G.B. Agencies Limited

Financial Statements for the Year Ended 31st March 2025






G.B. Agencies Limited (Registered number: 01764882)






Contents of the Financial Statements
for the year ended 31st March 2025




Page

Company Information 1

Balance Sheet 2

Notes to the Financial Statements 3


G.B. Agencies Limited

Company Information
for the year ended 31st March 2025







DIRECTORS: C Judah
Y Judah
M Simpson





REGISTERED OFFICE: Meridian House
Alexandra Dock North
Grimsby
NE Lincolnshire
DN31 3UA





REGISTERED NUMBER: 01764882 (England and Wales)





AUDITORS: Smailes Goldie
Chartered Accountants
Statutory Auditor
Regent's Court
Princess Street
Hull
East Yorkshire
HU2 8BA

G.B. Agencies Limited (Registered number: 01764882)

Balance Sheet
31st March 2025

2025 2024
Notes £    £    £    £   
FIXED ASSETS
Intangible assets 3 154,298 -
Tangible assets 4 1,842,477 2,432,294
Investments 5 57,229 47,762
2,054,004 2,480,056

CURRENT ASSETS
Debtors 6 6,210,203 5,197,815
Cash at bank 2,032,222 1,354,124
8,242,425 6,551,939
CREDITORS
Amounts falling due within one year 7 4,383,617 4,408,477
NET CURRENT ASSETS 3,858,808 2,143,462
TOTAL ASSETS LESS CURRENT
LIABILITIES

5,912,812

4,623,518

PROVISIONS FOR LIABILITIES 9 450,000 450,000
NET ASSETS 5,462,812 4,173,518

CAPITAL AND RESERVES
Called up share capital 10 2 2
Retained earnings 5,462,810 4,173,516
SHAREHOLDERS' FUNDS 5,462,812 4,173,518

The financial statements have been prepared and delivered in accordance with the provisions applicable to companies subject to the small companies regime.

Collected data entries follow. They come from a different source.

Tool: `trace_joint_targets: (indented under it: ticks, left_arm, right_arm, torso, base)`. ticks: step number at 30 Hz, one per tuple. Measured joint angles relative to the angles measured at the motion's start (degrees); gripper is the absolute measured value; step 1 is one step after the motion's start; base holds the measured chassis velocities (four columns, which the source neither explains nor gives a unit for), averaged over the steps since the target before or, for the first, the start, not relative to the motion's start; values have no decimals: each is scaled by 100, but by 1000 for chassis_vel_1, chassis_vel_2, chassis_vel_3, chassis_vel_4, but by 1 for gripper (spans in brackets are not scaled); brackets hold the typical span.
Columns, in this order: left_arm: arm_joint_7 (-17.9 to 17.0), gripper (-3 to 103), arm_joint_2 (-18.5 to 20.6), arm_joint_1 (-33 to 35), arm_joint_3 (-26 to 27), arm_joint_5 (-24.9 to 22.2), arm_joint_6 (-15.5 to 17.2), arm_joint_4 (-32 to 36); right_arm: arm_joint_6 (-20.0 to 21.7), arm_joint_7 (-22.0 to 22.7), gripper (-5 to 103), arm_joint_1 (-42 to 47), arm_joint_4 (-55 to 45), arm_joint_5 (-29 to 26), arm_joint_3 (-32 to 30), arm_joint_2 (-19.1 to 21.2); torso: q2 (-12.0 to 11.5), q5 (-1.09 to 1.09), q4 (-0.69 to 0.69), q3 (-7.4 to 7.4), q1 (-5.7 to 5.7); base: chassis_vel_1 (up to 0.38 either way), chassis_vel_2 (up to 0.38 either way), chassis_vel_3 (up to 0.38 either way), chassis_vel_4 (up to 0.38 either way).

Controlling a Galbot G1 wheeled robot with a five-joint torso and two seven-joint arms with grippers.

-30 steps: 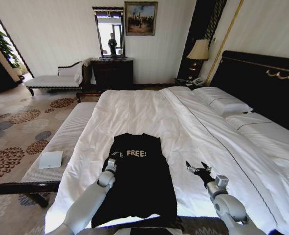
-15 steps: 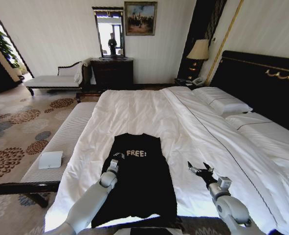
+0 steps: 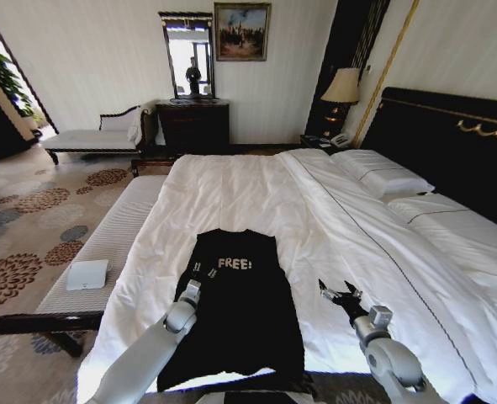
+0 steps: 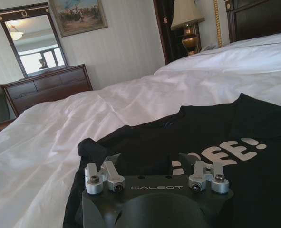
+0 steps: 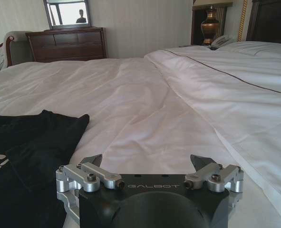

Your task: Fold the clothes on the bed.

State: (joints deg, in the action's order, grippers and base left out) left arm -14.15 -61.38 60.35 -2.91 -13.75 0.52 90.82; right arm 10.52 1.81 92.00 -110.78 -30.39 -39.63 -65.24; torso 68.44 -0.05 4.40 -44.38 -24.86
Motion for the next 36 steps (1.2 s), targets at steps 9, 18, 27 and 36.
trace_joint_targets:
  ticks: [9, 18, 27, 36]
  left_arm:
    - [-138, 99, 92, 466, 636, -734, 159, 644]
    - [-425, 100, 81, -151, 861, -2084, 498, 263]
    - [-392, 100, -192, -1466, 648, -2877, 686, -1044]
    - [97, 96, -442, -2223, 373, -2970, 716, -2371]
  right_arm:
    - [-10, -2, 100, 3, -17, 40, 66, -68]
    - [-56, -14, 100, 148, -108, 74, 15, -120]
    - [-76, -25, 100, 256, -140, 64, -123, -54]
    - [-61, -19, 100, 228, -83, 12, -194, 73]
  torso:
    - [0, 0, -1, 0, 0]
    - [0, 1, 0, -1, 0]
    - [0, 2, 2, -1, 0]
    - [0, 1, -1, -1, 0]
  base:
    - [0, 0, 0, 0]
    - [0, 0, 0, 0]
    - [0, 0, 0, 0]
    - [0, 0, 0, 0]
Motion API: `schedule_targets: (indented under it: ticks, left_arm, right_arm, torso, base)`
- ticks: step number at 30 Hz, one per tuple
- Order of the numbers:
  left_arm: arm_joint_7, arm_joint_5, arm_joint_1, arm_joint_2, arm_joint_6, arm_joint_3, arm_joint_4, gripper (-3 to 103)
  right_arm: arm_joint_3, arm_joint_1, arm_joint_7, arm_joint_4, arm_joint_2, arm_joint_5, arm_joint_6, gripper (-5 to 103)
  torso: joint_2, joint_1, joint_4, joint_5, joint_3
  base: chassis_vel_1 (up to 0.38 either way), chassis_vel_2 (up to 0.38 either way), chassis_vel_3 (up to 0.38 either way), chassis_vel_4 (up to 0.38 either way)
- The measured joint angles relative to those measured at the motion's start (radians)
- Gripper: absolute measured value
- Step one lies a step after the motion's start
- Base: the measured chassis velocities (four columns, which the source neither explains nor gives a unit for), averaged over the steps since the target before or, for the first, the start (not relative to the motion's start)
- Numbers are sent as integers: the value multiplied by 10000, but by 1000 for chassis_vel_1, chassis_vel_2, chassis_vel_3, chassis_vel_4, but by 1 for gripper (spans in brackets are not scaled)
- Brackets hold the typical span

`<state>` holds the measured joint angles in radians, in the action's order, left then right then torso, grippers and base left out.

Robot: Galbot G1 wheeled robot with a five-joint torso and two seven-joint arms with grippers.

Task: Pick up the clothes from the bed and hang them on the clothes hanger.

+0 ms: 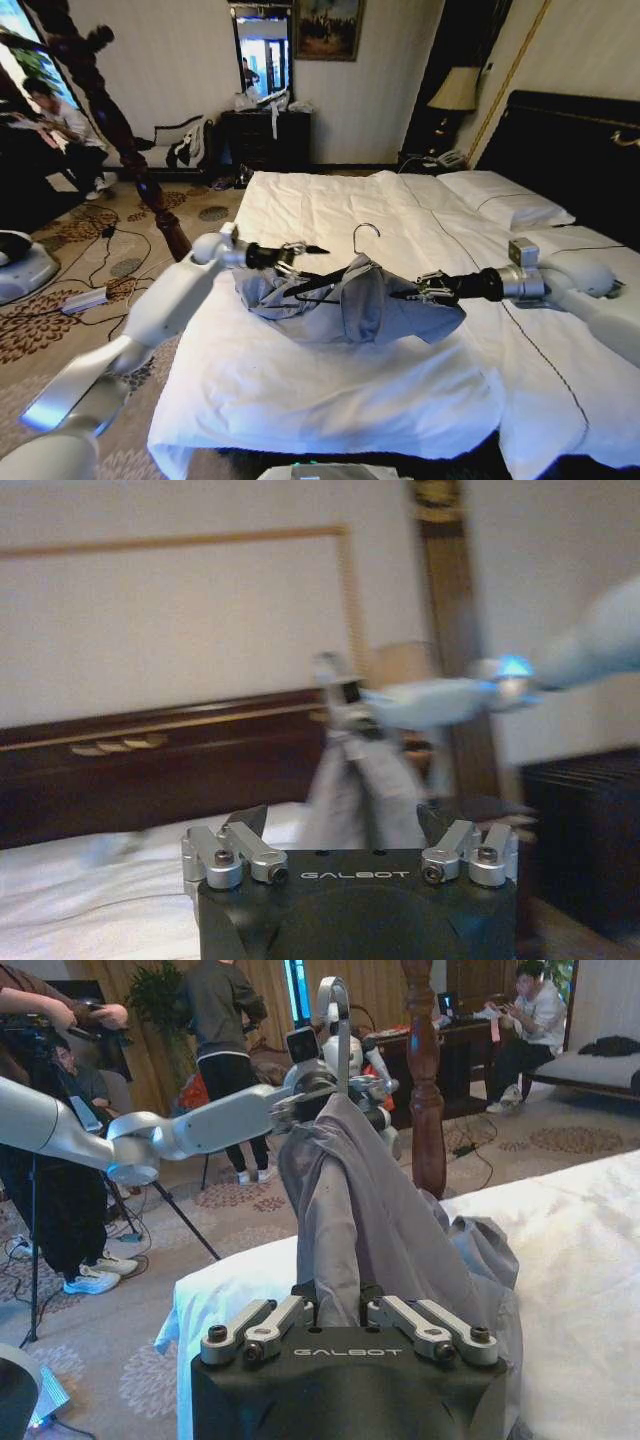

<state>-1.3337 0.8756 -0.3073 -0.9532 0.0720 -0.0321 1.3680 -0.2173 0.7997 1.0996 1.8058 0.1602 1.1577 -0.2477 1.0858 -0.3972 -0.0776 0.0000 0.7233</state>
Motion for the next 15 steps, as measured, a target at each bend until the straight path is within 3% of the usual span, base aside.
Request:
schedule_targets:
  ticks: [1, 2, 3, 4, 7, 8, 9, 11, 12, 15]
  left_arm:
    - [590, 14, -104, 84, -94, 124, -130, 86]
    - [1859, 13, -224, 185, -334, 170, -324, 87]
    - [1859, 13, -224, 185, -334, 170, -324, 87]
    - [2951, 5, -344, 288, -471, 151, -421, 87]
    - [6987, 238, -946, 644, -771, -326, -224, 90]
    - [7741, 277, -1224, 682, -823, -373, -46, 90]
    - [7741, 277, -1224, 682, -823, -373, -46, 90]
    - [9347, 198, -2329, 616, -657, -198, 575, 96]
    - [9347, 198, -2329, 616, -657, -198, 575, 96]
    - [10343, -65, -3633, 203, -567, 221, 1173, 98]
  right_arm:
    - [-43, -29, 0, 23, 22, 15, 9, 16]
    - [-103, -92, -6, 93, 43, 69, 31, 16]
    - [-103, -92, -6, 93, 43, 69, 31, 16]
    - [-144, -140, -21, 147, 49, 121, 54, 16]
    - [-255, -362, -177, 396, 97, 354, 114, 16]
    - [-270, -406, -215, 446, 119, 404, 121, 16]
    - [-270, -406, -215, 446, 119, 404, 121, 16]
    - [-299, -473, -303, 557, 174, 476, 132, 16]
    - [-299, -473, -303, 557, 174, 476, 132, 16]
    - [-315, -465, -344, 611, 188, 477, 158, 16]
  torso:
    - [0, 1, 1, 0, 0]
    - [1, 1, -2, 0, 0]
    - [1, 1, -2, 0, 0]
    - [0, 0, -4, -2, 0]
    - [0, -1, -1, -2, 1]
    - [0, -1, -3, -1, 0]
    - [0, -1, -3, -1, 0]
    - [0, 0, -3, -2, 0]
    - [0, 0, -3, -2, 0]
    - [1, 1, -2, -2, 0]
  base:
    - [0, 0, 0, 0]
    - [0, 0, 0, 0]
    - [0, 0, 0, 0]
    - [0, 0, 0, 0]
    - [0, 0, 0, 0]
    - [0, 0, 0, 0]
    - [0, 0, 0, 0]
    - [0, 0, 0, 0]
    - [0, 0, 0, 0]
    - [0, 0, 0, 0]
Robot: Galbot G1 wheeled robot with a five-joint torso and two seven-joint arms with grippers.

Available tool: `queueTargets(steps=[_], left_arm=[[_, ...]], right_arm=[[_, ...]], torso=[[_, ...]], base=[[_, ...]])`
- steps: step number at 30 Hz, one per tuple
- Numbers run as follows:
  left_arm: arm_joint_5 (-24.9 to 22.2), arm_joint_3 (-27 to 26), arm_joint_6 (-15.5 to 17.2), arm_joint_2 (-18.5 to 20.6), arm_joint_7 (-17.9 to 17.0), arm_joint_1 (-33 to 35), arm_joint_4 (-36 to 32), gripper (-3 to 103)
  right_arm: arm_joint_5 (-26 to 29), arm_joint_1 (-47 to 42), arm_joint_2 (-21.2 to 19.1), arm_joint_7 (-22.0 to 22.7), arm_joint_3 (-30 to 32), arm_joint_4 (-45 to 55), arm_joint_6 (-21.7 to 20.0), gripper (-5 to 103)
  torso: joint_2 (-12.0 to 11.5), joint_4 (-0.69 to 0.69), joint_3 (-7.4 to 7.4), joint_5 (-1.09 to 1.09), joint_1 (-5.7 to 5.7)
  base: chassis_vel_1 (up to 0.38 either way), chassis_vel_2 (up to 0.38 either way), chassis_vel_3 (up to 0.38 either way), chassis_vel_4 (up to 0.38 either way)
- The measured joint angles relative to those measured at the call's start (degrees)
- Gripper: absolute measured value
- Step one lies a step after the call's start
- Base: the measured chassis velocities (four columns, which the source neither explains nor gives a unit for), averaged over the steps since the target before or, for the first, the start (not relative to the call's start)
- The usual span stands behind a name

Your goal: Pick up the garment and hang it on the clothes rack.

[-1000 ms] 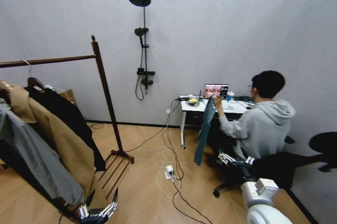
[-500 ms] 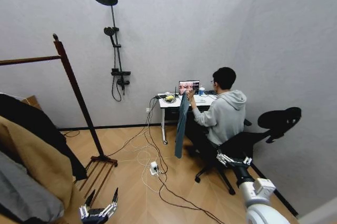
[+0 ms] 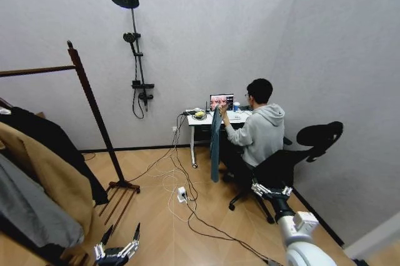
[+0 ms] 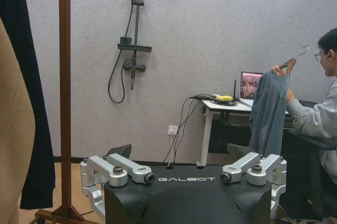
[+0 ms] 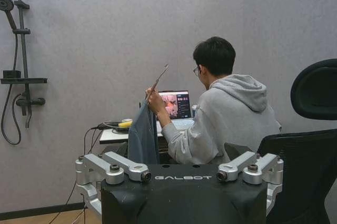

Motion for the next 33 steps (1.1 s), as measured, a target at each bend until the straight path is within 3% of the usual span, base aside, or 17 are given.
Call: queueTargets(steps=[10,33], left_arm=[[0.0,0.0,0.0,0.0,0.0,0.0,0.0,100],[0.0,0.0,0.0,0.0,0.0,0.0,0.0,100]], right_arm=[[-0.4,0.4,0.1,0.1,-1.1,-0.1,-0.2,100],[-0.4,0.3,0.3,0.1,-1.1,-0.7,0.5,100]], torso=[[0.0,0.0,0.0,-0.01,0.01],[0.0,-0.01,0.0,0.02,0.0]], base=[[0.102,-0.098,-0.11,0.094],[0.2,-0.195,-0.203,0.203]])
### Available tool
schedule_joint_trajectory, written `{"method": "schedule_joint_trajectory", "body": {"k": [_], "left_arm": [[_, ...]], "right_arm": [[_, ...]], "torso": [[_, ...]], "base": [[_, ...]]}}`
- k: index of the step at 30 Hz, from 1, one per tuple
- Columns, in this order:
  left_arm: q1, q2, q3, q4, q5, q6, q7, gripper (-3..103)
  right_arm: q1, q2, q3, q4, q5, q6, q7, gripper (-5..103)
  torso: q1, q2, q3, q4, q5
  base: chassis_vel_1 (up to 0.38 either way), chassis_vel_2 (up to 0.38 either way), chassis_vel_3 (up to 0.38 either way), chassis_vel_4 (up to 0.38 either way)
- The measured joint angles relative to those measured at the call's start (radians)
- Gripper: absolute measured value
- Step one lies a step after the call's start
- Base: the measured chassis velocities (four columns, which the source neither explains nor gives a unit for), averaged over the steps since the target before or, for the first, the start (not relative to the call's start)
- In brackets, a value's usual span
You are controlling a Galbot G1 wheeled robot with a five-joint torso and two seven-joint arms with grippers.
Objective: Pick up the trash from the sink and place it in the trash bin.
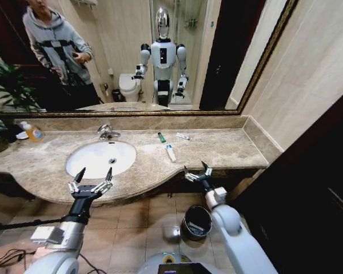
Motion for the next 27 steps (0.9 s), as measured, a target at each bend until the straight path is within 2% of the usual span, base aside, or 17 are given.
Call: {"method": "schedule_joint_trajectory", "body": {"k": [7,18,21,24,27], "left_arm": [[0.0,0.0,0.0,0.0,0.0,0.0,0.0,100],[0.0,0.0,0.0,0.0,0.0,0.0,0.0,100],[0.0,0.0,0.0,0.0,0.0,0.0,0.0,100],[0.0,0.0,0.0,0.0,0.0,0.0,0.0,100],[0.0,0.0,0.0,0.0,0.0,0.0,0.0,100]], "right_arm": [[0.165,0.037,-0.119,-0.146,-0.002,-0.008,0.003,100],[0.264,0.075,-0.178,-0.281,-0.023,-0.039,0.021,102],[0.276,0.078,-0.179,-0.298,-0.024,-0.054,0.031,100],[0.287,0.073,-0.177,-0.307,-0.024,-0.061,0.033,89],[0.292,0.069,-0.173,-0.316,-0.024,-0.061,0.033,85]], "torso": [[0.0,0.0,0.0,0.0001,-0.0001],[0.0,0.0,0.0,0.0,-0.0002],[0.0,0.0,0.0,0.0,-0.0001],[0.0,0.0,0.0,0.0,-0.0001],[0.0,0.0,0.0,-0.0001,-0.0001]], "base": [[0.0,0.0,0.0,0.0],[0.0,0.0,0.0,0.0],[0.0,0.0,0.0,0.0],[0.0,0.0,0.0,0.0],[0.0,0.0,0.0,0.0]]}}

In accordance with Section 444 of the Companies Act 2006, the Statement of Income and Retained Earnings has not been delivered.

The financial statements were approved by the Board of Directors and authorised for issue on 22nd December 2025 and were signed on its behalf by:





C Judah - Director


G.B. Agencies Limited (Registered number: 01764882)

Notes to the Financial Statements
for the year ended 31st March 2025

1. ACCOUNTING POLICIES

Basis of preparing the financial statements
G.B. Agencies Limited is a private company limited by shares and is registered and incorporated in England and Wales. The registered office is Meridian House, Alexandra Dock North, Grimsby, North East Lincolnshire, DN31 3UA.

Accounting convention
These financial statements have been prepared in accordance with FRS 102 "The Financial Reporting Standard applicable in the UK and Republic of Ireland" ("FRS 102") and the requirements of the Companies Act 2006 as applicable to companies subject to the small companies regime. The disclosure requirements of section 1A of FRS 102 have been applied other than where additional disclosure is required to show a true and fair view.

The financial statements are prepared in sterling, which is the functional currency of the company. Monetary amounts in these financial statements are rounded to the nearest £.

The financial statements have been prepared under the historical cost convention, modified to include the revaluation of listed investments at fair value. The principal accounting policies adopted are set out below.

The company has taken advantage of the exemption under section 400 of the Companies Act 2006 not to prepare consolidated accounts. The financial statements present information about the company as an individual entity and not about its group.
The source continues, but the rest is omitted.